The material below must be restated exactly, line by line.

GIVEN DATA.

..........

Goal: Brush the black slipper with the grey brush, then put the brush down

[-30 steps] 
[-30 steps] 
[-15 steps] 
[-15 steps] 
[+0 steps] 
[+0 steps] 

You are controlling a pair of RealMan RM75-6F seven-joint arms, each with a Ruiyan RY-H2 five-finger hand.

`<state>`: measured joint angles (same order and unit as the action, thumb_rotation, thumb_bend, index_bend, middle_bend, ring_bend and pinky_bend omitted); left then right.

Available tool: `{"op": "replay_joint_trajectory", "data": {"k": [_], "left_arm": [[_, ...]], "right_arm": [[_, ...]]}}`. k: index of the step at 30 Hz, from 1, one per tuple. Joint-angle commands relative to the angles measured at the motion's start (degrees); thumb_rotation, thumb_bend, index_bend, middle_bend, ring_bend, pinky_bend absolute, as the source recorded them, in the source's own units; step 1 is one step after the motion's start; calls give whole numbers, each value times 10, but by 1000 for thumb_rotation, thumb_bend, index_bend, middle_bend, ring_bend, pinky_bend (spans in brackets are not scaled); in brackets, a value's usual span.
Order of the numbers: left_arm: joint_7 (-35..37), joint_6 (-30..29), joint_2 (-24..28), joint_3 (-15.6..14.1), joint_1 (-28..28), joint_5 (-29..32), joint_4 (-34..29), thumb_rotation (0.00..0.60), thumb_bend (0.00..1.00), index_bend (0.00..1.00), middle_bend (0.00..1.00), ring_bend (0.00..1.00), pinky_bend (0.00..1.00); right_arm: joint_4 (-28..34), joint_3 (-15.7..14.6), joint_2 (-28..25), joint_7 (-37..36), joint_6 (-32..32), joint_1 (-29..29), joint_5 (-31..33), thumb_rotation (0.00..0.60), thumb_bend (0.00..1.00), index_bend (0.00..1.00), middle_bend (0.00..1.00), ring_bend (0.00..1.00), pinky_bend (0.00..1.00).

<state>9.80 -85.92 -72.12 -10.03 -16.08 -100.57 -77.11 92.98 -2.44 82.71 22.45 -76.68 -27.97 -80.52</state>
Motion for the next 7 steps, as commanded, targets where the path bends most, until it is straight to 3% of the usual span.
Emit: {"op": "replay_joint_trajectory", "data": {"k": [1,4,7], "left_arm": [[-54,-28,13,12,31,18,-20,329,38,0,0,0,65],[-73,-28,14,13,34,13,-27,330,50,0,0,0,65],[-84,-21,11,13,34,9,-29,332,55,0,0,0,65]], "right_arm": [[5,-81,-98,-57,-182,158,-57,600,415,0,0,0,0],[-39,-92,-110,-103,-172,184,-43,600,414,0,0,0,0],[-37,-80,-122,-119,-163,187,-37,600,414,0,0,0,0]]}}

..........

TASK RESPONSE.
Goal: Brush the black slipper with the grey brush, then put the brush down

[-30 steps] 
[-30 steps] 
[-15 steps] 
[-15 steps] 
[+0 steps] 
[+0 steps] 

You are controlling a pair of RealMan RM75-6F seven-joint arms, each with a Ruiyan RY-H2 five-finger hand.

`<state>`: measured joint angles (same order and unit as the action, thumb_rotation, thumb_bend, index_bend, middle_bend, ring_bend and pinky_bend omitted); left then right.

Available tool: `{"op": "replay_joint_trajectory", "data": {"k": [_], "left_arm": [[_, ...]], "right_arm": [[_, ...]]}}`. k: index of the step at 30 Hz, from 1, one per tuple. Joint-angle commands relative to the angles measured at the motion's start (degrees); thumb_rotation, thumb_bend, index_bend, middle_bend, ring_bend, pinky_bend absolute, as the source recorded them, in the source's own units; step 1 is one step after the motion's start; calls give whole numbers, each value times 10, but by 1000 for thumb_rotation, thumb_bend, index_bend, middle_bend, ring_bend, pinky_bend (spans in brackets are not scaled); in brackets, a value's usual span.
Order of the numbers: left_arm: joint_7 (-35..37), joint_6 (-30..29), joint_2 (-24..28), joint_3 (-15.6..14.1), joint_1 (-28..28), joint_5 (-29..32), joint_4 (-34..29), thumb_rotation (0.00..0.60), thumb_bend (0.00..1.00), index_bend (0.00..1.00), middle_bend (0.00..1.00), ring_bend (0.00..1.00), pinky_bend (0.00..1.00); right_arm: joint_4 (-28..34), joint_3 (-15.7..14.6), joint_2 (-28..25), joint_7 (-37..36), joint_6 (-32..32), joint_1 (-29..29), joint_5 (-31..33), thumb_rotation (0.00..0.60), thumb_bend (0.00..1.00), index_bend (0.00..1.00), middle_bend (0.00..1.00), ring_bend (0.00..1.00), pinky_bend (0.00..1.00).

<state>9.80 -85.92 -72.12 -10.03 -16.08 -100.57 -77.11 92.98 -2.44 82.71 22.45 -76.68 -27.97 -80.52</state>
Motion for the next 7 steps, as commanded, targets where the path bends most, until it is straight to 3% of the usual span.
Emit: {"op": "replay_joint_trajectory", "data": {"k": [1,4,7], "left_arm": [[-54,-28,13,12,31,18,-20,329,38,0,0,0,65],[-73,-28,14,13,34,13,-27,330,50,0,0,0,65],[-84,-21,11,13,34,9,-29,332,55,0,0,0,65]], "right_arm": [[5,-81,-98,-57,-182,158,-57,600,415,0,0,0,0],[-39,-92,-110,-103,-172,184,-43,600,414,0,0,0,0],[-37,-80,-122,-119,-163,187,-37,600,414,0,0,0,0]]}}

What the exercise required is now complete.